[PROBLEM DESCRIPTION] Output only the lines below that start at the line containing "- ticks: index" and end at the line containing "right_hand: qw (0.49", with both ends kept.

·····

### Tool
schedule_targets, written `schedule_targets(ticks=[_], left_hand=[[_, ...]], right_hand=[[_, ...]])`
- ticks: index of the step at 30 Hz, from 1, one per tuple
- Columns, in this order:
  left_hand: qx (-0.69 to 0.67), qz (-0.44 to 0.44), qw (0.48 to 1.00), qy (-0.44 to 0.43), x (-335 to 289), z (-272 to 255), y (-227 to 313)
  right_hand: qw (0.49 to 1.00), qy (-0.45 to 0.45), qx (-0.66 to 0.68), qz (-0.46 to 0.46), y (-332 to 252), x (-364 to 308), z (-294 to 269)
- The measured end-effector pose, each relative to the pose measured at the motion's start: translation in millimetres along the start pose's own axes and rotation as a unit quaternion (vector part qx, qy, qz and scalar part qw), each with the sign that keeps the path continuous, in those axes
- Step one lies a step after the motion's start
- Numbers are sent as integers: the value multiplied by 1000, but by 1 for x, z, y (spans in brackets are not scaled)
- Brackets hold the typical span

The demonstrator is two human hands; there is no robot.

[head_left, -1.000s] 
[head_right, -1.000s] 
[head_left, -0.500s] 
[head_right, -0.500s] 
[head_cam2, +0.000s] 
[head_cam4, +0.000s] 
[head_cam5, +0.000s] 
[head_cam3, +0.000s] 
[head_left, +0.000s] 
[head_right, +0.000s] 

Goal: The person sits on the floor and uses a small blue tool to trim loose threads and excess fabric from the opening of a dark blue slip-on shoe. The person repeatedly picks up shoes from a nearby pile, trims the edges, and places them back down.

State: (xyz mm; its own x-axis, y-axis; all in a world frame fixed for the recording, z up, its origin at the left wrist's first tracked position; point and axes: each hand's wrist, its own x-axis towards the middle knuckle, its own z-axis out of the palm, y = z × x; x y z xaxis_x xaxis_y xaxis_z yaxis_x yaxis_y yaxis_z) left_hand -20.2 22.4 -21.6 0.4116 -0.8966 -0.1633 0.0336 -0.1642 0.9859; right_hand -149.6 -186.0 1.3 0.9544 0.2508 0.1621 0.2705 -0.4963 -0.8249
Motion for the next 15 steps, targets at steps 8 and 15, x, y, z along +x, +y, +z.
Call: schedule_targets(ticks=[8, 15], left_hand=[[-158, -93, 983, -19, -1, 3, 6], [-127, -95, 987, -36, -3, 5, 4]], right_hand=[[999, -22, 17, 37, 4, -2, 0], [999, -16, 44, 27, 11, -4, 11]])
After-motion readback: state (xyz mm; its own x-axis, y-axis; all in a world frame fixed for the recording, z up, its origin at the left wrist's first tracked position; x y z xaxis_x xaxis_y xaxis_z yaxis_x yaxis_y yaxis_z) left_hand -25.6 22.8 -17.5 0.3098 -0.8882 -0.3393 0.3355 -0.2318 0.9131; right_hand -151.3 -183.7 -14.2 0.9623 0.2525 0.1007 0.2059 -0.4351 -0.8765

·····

[RESPONSE]
- ticks: index of the step at 30 Hz, from 1, one per tuple
- Columns, in this order:
  left_hand: qx (-0.69 to 0.67), qz (-0.44 to 0.44), qw (0.48 to 1.00), qy (-0.44 to 0.43), x (-335 to 289), z (-272 to 255), y (-227 to 313)
  right_hand: qw (0.49 to 1.00), qy (-0.45 to 0.45), qx (-0.66 to 0.68), qz (-0.46 to 0.46), y (-332 to 252), x (-364 to 308), z (-294 to 269)

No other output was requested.